▸ **Your task**
Repeat all the data that appears below, keeping it exact.

= Beginning of Section =

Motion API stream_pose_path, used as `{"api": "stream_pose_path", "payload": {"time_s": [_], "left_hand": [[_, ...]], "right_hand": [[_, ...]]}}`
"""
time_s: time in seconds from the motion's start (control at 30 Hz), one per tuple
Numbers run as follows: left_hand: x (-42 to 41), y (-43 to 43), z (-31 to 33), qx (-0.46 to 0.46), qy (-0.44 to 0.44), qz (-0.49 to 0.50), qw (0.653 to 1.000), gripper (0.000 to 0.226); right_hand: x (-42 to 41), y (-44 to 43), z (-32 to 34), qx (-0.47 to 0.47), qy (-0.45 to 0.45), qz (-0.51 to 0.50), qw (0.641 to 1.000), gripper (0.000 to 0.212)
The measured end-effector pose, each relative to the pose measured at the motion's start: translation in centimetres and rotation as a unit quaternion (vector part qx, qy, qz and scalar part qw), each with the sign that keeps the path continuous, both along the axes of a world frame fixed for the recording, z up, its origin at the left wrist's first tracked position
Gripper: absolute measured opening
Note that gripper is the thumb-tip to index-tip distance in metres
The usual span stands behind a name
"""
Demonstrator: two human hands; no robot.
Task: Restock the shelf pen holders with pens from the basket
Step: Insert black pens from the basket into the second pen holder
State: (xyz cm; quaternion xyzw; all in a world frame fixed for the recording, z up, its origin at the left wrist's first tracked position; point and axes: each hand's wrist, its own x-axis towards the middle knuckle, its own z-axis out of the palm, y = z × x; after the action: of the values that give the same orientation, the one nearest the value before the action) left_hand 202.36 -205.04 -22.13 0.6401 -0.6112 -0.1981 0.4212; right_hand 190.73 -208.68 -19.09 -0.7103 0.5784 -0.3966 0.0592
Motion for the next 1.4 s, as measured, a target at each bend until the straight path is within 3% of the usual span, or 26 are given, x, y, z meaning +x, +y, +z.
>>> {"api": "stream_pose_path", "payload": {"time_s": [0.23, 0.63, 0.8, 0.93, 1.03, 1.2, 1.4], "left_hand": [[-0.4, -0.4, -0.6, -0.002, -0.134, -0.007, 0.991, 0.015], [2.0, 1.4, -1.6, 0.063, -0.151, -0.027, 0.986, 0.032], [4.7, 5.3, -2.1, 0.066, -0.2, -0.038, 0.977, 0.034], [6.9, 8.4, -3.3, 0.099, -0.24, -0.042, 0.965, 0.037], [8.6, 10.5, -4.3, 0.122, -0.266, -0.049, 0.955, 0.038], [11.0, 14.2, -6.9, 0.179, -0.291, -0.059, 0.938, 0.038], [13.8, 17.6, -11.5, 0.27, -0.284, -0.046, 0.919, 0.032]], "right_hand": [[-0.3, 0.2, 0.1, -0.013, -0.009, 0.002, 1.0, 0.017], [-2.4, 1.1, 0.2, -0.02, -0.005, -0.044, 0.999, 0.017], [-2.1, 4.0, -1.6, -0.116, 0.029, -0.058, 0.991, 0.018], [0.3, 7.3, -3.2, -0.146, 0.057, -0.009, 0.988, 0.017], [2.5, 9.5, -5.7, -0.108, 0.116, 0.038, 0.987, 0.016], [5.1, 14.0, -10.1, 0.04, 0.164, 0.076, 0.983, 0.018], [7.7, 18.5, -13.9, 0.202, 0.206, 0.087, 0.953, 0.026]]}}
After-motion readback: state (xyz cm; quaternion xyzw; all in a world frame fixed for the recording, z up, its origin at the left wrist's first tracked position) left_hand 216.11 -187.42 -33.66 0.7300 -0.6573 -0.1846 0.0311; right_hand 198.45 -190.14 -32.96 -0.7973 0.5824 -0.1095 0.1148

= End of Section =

▸ **Exercise result**
Motion API stream_pose_path, used as `{"api": "stream_pose_path", "payload": {"time_s": [_], "left_hand": [[_, ...]], "right_hand": [[_, ...]]}}`
"""
time_s: time in seconds from the motion's start (control at 30 Hz), one per tuple
Numbers run as follows: left_hand: x (-42 to 41), y (-43 to 43), z (-31 to 33), qx (-0.46 to 0.46), qy (-0.44 to 0.44), qz (-0.49 to 0.50), qw (0.653 to 1.000), gripper (0.000 to 0.226); right_hand: x (-42 to 41), y (-44 to 43), z (-32 to 34), qx (-0.47 to 0.47), qy (-0.45 to 0.45), qz (-0.51 to 0.50), qw (0.641 to 1.000), gripper (0.000 to 0.212)
The measured end-effector pose, each relative to the pose measured at the motion's start: translation in centimetres and rotation as a unit quaternion (vector part qx, qy, qz and scalar part qw), each with the sign that keeps the path continuous, both along the axes of a world frame fixed for the recording, z up, its origin at the left wrist's first tracked position
Gripper: absolute measured opening
Note that gripper is the thumb-tip to index-tip distance in metres
The usual span stands behind a name
"""
Demonstrator: two human hands; no robot.
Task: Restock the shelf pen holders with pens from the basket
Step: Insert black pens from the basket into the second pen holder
State: (xyz cm; quaternion xyzw; all in a world frame fixed for the recording, z up, its origin at the left wrist's first tracked position; point and axes: each hand's wrist, its own x-axis towards the middle knuckle, its own z-axis out of the palm, y = z × x; after the action: of the values that give the same orientation, the one nearest the value before the action) left_hand 202.36 -205.04 -22.13 0.6401 -0.6112 -0.1981 0.4212; right_hand 190.73 -208.68 -19.09 -0.7103 0.5784 -0.3966 0.0592
Motion for the next 1.4 s, as measured, a target at each bend until the straight path is within 3% of the usual span, or 26 are given, x, y, z meaning +x, +y, +z.
>>> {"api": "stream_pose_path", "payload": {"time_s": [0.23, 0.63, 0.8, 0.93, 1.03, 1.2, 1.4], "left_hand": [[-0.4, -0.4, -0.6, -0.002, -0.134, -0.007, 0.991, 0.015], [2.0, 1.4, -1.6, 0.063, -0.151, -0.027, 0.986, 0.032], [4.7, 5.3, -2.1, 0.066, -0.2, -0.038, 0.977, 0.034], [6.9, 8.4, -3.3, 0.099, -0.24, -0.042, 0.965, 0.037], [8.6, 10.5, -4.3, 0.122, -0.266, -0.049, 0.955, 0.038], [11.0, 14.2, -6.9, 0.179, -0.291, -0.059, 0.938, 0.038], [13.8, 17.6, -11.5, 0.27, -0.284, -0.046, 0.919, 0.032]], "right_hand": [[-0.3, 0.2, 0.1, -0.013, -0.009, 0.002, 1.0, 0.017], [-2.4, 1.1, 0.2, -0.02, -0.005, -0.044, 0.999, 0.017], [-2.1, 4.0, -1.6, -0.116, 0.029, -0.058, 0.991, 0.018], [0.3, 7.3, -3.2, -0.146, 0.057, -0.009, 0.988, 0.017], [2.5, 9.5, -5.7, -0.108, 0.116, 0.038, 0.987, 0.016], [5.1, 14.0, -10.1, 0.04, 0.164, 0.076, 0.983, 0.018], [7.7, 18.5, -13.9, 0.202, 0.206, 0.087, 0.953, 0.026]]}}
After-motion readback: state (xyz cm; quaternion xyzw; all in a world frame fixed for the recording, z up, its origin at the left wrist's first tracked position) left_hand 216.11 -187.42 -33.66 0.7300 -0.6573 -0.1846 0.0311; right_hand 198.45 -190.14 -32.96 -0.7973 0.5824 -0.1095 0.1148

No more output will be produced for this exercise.